Sequía en Argentina: un escenario de contrastes que preocupa al sector productivo
Durante febrero de 2026, el escenario hídrico en Argentina volvió a mostrar una marcada heterogeneidad, con amplias regiones afectadas por déficit de precipitaciones y otras donde eventos puntuales lograron aliviar parcialmente la situación. Sin embargo, el balance general mantiene en alerta al sector agropecuario, especialmente por la expansión del área afectada por sequía.
Las lluvias fueron escasas en zonas clave como el NEA, Cuyo y la provincia de Buenos Aires, consolidando un proceso de desecamiento de suelos que ya venía manifestándose en meses anteriores. En contrapartida, algunas áreas del centro del país y sectores de la Patagonia registraron precipitaciones superiores a lo normal, aunque insuficientes para revertir completamente el déficit acumulado.
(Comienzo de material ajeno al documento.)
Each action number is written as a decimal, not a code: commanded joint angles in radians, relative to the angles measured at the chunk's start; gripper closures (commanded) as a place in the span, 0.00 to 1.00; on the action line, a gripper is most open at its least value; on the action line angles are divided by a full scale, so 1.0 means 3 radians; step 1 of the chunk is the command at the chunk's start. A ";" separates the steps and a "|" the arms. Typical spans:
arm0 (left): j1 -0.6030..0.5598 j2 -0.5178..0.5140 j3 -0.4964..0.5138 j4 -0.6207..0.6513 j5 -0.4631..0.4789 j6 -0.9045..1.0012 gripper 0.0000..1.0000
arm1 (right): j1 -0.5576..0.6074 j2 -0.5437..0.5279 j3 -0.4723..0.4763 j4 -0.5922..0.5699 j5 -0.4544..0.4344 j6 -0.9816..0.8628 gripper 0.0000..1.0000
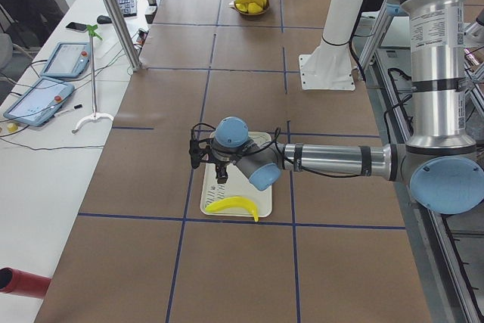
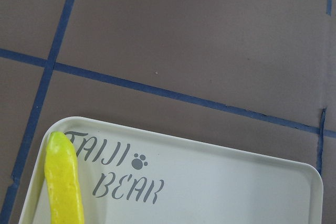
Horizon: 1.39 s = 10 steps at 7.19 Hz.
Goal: Transfer all bananas from basket to plate
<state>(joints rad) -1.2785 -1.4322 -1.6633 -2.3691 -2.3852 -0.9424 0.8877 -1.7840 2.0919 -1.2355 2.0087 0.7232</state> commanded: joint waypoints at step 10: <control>0.0002 0.0024 -0.0019 -0.0013 -0.0006 -0.0009 0.00 | -0.0234 -0.0016 -0.0177 0.0033 -0.0238 -0.0385 0.23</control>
<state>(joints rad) -1.2781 -1.4262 -1.6692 -2.3728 -2.3869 -0.9455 0.8172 -1.7884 2.0430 -1.2256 1.9375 0.6212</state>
En términos de humedad del suelo, la situación más crítica se concentra en el NEA y la región Centro. Allí, los indicadores muestran un deterioro sostenido, con impactos visibles en zonas productivas estratégicas como el sudeste de Entre Ríos, el Delta del Paraná y amplias áreas de Buenos Aires. Este patrón se intensifica hacia el este, donde el déficit hídrico se vuelve más pronunciado.
Los índices de vegetación reflejan esta misma dinámica. Mientras que en el norte del país, especialmente en el NOA y partes del Chaco, se observan condiciones cercanas o incluso superiores al promedio histórico, en regiones como Entre Ríos, el este de Santa Fe y el norte bonaerense los valores caen por debajo de lo habitual, en algunos casos alcanzando mínimos históricos. En el extremo sur de Santa Cruz también se detectan anomalías negativas.
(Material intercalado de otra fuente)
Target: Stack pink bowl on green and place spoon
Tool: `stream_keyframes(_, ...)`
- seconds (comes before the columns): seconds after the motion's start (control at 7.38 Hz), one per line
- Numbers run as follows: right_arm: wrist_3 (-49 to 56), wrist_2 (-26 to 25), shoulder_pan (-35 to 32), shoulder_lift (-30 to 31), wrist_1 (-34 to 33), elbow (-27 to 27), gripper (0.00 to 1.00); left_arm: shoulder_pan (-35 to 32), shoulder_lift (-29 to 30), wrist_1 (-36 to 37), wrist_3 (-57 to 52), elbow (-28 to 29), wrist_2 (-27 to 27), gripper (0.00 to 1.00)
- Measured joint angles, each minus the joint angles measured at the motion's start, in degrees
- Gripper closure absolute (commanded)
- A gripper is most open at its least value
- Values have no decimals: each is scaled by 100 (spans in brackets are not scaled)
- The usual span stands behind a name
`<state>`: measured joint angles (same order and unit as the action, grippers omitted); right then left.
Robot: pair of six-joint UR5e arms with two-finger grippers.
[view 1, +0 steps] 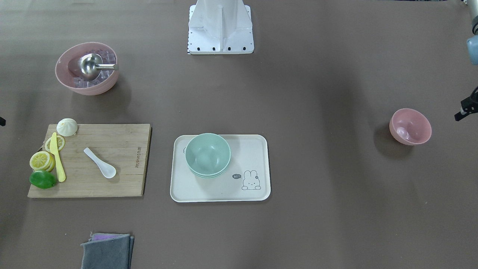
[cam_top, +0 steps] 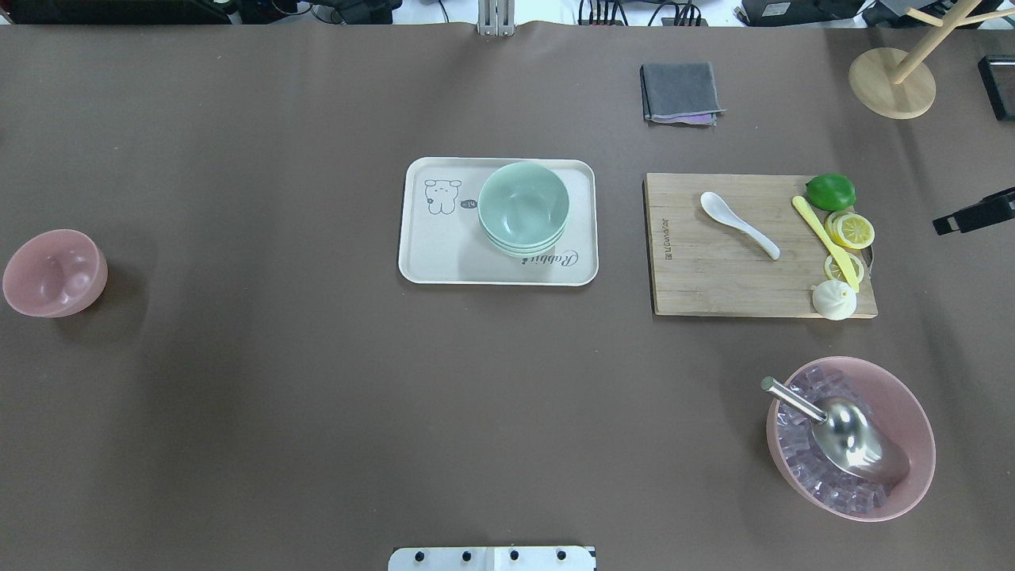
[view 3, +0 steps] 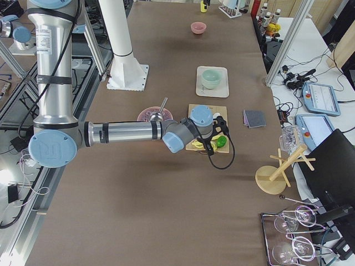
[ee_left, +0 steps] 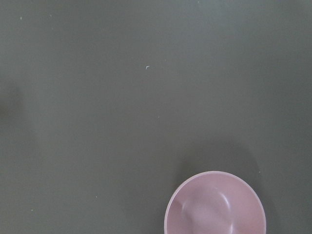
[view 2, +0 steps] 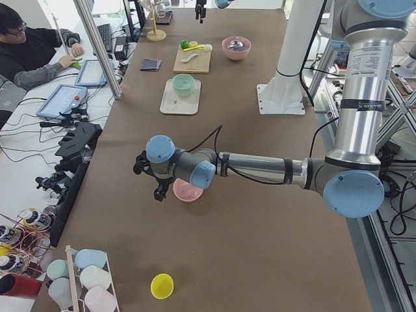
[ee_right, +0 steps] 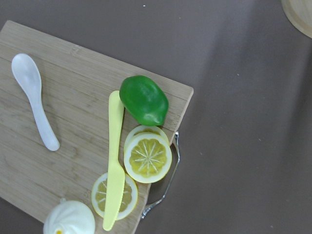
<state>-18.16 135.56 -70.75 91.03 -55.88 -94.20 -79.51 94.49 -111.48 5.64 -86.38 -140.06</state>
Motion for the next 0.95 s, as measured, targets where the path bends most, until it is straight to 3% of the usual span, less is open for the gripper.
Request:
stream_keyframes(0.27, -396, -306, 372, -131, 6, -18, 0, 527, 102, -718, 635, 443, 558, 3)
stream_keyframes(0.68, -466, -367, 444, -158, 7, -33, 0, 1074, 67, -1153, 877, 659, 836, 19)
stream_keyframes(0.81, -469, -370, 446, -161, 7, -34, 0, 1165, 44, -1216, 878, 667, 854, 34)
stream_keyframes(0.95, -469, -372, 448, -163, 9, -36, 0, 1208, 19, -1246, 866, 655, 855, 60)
Desde el punto de vista hidrológico, la situación de los principales ríos no presenta mejoras significativas. La cuenca del Plata continúa con una distribución desigual de lluvias, concentradas en su sector norte. Los niveles del río Paraguay permanecen bajos en sus tramos medio y inferior, mientras que los ríos Paraná y Uruguay se mantienen en rangos medios a bajos. La vía fluvial atraviesa así su séptimo año consecutivo de afectación, sin perspectivas claras de normalización en el corto plazo.
El impacto productivo varía según la región. En el NOA, los cultivos estivales muestran respuestas dispares, altamente dependientes de la distribución de las lluvias. En sistemas ganaderos, comienzan a evidenciarse limitaciones en la disponibilidad de forraje y agua. En el NEA, las condiciones climáticas extremas y la escasez de precipitaciones afectan tanto cultivos como pasturas, generando una evolución irregular. En la región Centro, algunas lluvias de febrero permitieron mejoras parciales, aunque persisten los efectos de períodos secos previos. En Patagonia, la situación se centra en los sistemas ganaderos extensivos, con crecimiento variable de pastizales y problemas puntuales de agua en reservorios.
Uno de los datos más relevantes es el aumento de la superficie afectada por sequía a nivel nacional, que creció en aproximadamente 10 millones de hectáreas respecto de enero, alcanzando cerca de 52 millones de hectáreas. El NEA, que no presentaba afectación el mes anterior, pasó a tener más de un tercio de su superficie bajo sequía leve. En la región Centro, la situación también se agravó, superando el 40% del área afectada entre categorías leve y moderada. En contraste, Patagonia mostró una mejora relativa, con reducción tanto en la intensidad como en la extensión del fenómeno.
A pesar de que no se prevé un agravamiento inmediato, tampoco hay señales de una recuperación sostenida. Las condiciones actuales, en un contexto de transición hacia una fase neutral del ENOS, sugieren que la evolución dependerá fuertemente de la ocurrencia de lluvias en los próximos meses.
El escenario exige un seguimiento continuo y estrategias de manejo ajustadas a cada sistema productivo, en un contexto donde la variabilidad climática continúa siendo un factor determinante.